What you should do
Could the listing be repeated exactly, with every picture dropped?

Dataset excerpt
•••

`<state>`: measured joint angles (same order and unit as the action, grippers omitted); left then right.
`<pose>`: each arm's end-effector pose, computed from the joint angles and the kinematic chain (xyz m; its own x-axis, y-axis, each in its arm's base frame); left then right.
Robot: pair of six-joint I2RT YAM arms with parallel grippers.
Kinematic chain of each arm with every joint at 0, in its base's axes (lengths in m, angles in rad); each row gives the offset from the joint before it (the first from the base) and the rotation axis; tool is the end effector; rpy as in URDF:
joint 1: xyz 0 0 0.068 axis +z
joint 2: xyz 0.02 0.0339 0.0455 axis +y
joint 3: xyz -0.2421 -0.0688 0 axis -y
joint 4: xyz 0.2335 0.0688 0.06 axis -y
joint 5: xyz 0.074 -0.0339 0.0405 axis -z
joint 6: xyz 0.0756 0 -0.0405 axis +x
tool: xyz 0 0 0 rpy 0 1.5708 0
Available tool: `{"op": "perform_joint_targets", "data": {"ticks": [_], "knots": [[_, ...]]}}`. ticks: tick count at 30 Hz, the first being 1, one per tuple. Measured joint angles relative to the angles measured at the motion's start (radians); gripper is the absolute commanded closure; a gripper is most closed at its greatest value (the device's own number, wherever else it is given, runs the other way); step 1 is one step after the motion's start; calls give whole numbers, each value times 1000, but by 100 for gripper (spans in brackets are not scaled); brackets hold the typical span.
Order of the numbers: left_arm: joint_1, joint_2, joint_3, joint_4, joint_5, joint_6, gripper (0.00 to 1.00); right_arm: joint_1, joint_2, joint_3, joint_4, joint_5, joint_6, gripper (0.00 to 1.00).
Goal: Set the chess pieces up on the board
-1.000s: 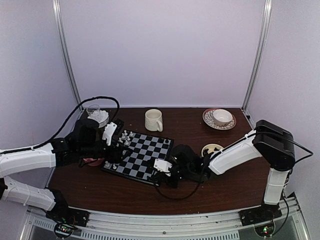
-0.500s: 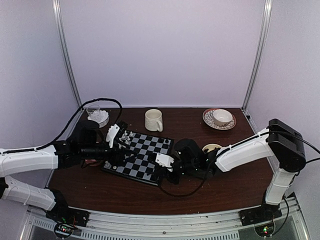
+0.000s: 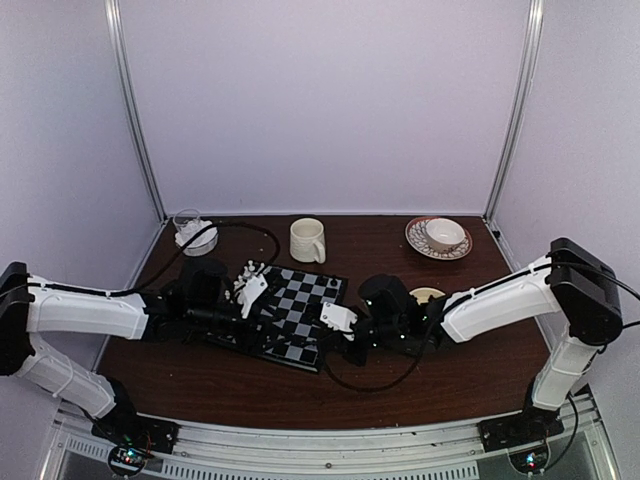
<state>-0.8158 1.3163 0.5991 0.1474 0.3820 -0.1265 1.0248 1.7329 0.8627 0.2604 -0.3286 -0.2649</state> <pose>0.1822 -0.2348 0.1618 -0.4791 0.3384 -0.8099 0.8371 0.4536 -0.3057 0.1738 0.3330 0.1292 -0.0393 -0.5419 -0.8396 -0.9911 0.1280 -0.0362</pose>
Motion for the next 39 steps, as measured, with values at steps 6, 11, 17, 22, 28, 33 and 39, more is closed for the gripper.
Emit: {"op": "perform_joint_targets", "data": {"ticks": [6, 11, 17, 22, 28, 33, 39], "knots": [[-22, 63, 60, -15, 17, 38, 43, 0, -20, -12, 11, -15, 0, 96], [-36, 150, 119, -52, 49, 59, 48, 0, -20, -13, 22, -34, 0, 95], [-54, 176, 137, -91, 67, 72, 62, 0, -21, -26, 42, -47, 0, 95], [-54, 188, 160, -116, 86, 74, 62, 0, -29, -40, 65, -57, 0, 95], [-59, 206, 189, -138, 114, 79, 62, 0, -31, -55, 89, -60, 0, 95], [-64, 214, 201, -177, 117, 85, 52, 0, -50, -66, 98, -60, 1, 95], [-65, 234, 219, -217, 117, 92, 60, 0, -66, -77, 119, -56, 0, 96]]}}
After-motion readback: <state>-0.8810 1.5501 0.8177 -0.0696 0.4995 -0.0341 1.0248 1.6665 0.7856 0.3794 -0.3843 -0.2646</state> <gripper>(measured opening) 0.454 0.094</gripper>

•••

Response area
`<state>`: measured joint angles (same order and unit as the action, grippers omitted); left then right.
`<pose>`: each arm's end-effector pose, computed from the joint angles and the kinematic chain (xyz m; its own x-axis, y-axis, each in its arm's base frame); left then right.
Robot: pair of six-joint I2RT YAM arms with parallel grippers.
Kinematic chain of each arm with every joint at 0, in its base's axes (lengths in m, angles in rad); each row gives the offset from the joint before it (the first from the base) and the rotation axis; tool is the end effector; rpy as in URDF:
joint 1: xyz 0 0 0.068 axis +z
joint 2: xyz 0.02 0.0339 0.0455 axis +y
joint 3: xyz -0.2421 -0.0688 0 axis -y
joint 4: xyz 0.2335 0.0688 0.06 axis -y
joint 5: xyz 0.074 -0.0339 0.0405 axis -z
joint 6: xyz 0.0756 0 -0.0405 axis +x
tool: xyz 0 0 0 rpy 0 1.5708 0
Available tool: `{"op": "perform_joint_targets", "data": {"ticks": [_], "knots": [[_, ...]]}}`. ticks: tick count at 30 Hz, the first being 1, one per tuple. Measured joint angles relative to the angles measured at the motion's start (radians); gripper is the absolute commanded closure; a gripper is most closed at its greatest value (the device's own number, wherever else it is given, runs the other way); step 1 is one step after the motion's start; calls give whole numbers, each value times 1000, but by 100 for gripper (spans in brackets are not scaled); brackets hold the typical span.
Order of the numbers: left_arm: joint_1, joint_2, joint_3, joint_4, joint_5, joint_6, gripper (0.00 to 1.00); right_arm: joint_1, joint_2, joint_3, joint_4, joint_5, joint_6, gripper (0.00 to 1.00).
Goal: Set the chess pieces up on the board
-1.000s: 
-0.500s: 
+0.000s: 
<state>-0.8158 1.3163 0.5991 0.1474 0.3820 -0.1265 1.0248 1.7329 0.8627 0.2604 -0.3286 -0.2649</state> <pose>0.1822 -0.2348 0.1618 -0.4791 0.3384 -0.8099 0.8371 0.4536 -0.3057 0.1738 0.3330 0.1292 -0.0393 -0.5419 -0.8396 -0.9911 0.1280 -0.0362</pose>
Motion for the next 39 steps, as measured, with values at steps 6, 11, 17, 22, 28, 33 and 39, more is closed for the gripper.
Emit: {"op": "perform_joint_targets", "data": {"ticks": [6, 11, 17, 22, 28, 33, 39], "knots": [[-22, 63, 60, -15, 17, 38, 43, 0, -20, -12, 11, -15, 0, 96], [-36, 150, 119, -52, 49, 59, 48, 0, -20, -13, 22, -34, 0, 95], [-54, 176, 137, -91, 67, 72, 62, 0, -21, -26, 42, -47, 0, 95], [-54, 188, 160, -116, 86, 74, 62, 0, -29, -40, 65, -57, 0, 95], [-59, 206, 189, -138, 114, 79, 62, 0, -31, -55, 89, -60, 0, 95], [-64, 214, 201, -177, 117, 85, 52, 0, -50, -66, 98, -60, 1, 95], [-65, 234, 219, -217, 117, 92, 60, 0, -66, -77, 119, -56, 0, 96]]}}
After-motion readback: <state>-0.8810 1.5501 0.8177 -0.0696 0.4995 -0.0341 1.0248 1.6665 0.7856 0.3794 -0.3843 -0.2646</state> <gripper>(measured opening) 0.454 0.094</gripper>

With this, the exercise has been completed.